Work instruction:
Scan the listing below. Copy each line that contains "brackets".

Provided data:
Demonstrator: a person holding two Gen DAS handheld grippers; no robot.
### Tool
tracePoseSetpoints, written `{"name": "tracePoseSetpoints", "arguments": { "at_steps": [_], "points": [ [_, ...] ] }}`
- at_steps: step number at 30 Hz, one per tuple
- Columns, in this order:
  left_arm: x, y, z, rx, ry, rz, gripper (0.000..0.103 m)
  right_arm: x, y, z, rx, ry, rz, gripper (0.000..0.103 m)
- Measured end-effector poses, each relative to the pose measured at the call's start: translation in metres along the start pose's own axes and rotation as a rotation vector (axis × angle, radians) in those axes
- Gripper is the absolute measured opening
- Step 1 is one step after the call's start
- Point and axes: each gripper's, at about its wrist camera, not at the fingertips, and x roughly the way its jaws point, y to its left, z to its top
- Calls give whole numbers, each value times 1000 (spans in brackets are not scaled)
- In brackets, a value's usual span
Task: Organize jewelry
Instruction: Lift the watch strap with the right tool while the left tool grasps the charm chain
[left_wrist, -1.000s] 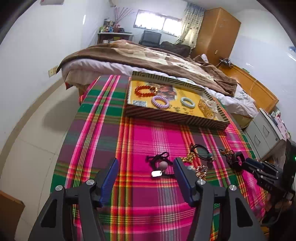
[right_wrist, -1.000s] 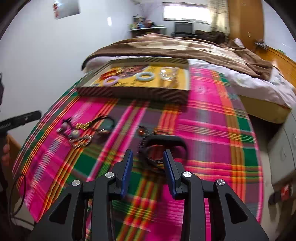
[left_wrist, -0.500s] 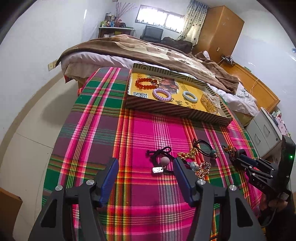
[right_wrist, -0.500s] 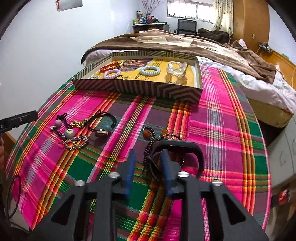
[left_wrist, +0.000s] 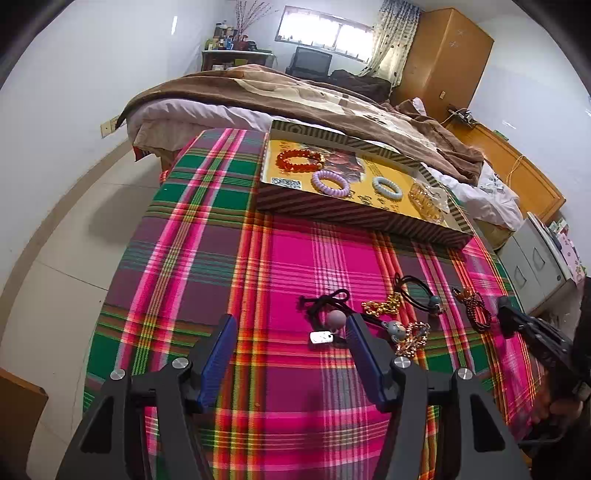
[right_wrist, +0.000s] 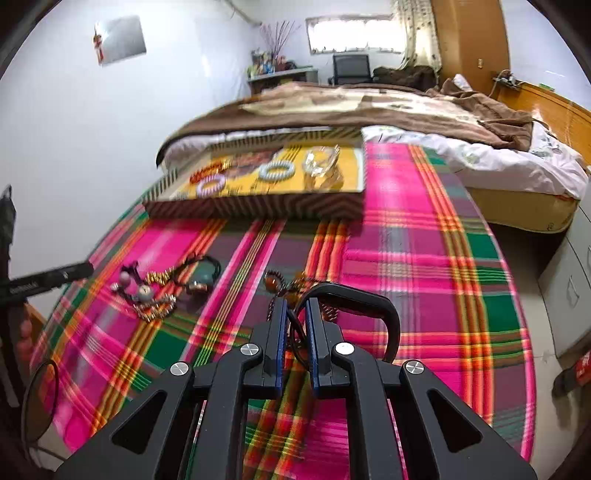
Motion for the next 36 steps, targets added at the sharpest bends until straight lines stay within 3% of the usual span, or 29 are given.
{"name": "tracePoseSetpoints", "arguments": {
  "at_steps": [9,17,21,23,36],
  "points": [
    [22,3,0,11,67,14,61,-32,-13,1,39,-111,-13,10],
    [28,-9,5,38,71,2,61,-52,-12,3,22,-173,-14,10],
    [36,-16,9,76,96,38,61,-57,-10,6,17,-195,-1,10],
    [42,-17,12,83,102,47,66,-59,-9,7,16,-203,5,10],
    [56,-30,12,163,111,103,63,-57,-10,8,15,-206,16,10]
  ]
}}
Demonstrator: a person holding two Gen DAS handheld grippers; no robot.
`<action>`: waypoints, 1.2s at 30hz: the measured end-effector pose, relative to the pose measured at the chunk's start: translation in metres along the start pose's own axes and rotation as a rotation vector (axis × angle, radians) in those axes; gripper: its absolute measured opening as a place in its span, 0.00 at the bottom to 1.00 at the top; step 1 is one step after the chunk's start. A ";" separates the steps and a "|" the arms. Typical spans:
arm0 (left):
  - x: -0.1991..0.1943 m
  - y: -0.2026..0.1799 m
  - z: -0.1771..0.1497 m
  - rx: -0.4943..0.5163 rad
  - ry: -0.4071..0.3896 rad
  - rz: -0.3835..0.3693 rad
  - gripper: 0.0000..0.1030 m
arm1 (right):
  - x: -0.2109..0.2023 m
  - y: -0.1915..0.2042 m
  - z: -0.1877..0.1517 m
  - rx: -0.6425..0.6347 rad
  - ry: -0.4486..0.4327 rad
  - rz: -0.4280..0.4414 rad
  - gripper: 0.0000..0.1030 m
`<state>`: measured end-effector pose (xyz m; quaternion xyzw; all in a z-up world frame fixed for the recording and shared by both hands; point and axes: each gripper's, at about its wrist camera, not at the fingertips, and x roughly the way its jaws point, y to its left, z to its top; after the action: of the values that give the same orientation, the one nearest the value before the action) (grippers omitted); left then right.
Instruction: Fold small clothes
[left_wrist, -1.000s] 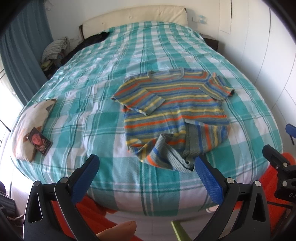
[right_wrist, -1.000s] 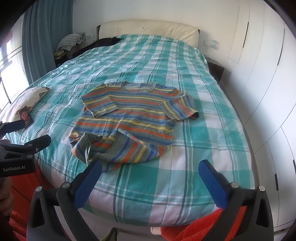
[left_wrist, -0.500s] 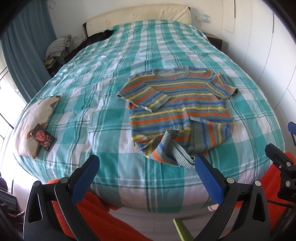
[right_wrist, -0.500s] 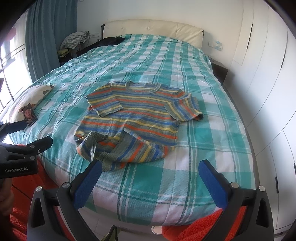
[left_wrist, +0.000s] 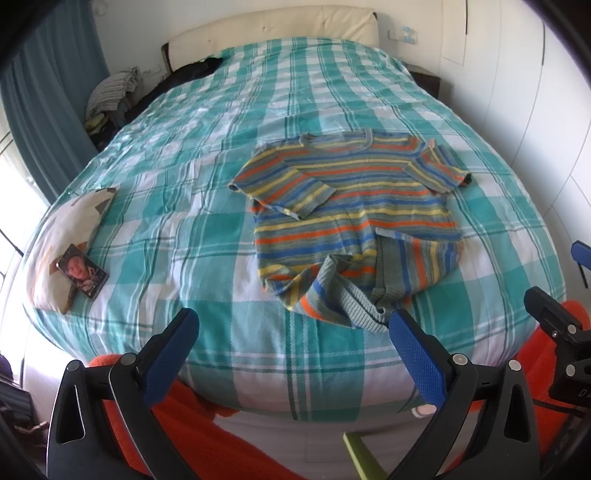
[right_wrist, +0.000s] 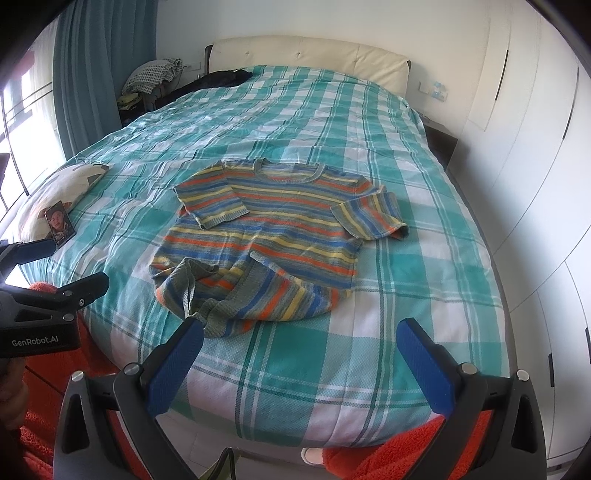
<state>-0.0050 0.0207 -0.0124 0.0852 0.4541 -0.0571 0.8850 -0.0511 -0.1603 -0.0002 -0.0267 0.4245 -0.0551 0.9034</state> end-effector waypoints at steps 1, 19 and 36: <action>0.001 -0.001 0.000 0.001 0.005 0.001 1.00 | 0.000 0.000 -0.001 -0.001 0.001 0.001 1.00; 0.004 -0.002 -0.001 -0.007 0.018 0.004 1.00 | 0.002 0.003 0.001 -0.005 0.016 0.000 1.00; 0.023 0.051 -0.014 -0.097 0.078 0.090 1.00 | 0.136 0.016 0.044 -0.284 0.073 0.203 0.99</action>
<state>0.0064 0.0729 -0.0338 0.0646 0.4860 0.0079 0.8715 0.0701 -0.1606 -0.0778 -0.1088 0.4609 0.0960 0.8755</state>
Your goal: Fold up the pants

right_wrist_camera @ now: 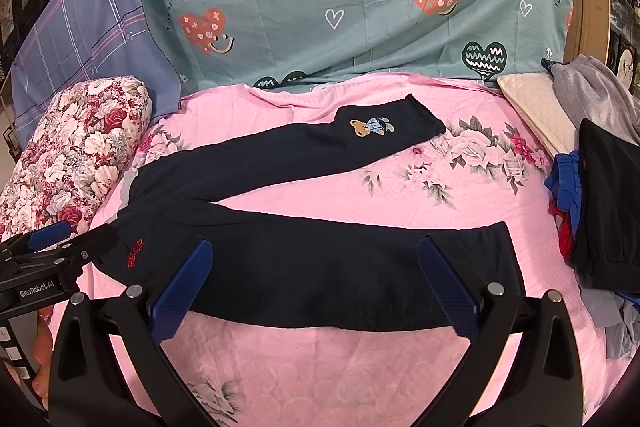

Your solution:
- Calls give whole numbers, each value times 1000 (spans in brackets are not scaled)
- In brackets, a value's usual span

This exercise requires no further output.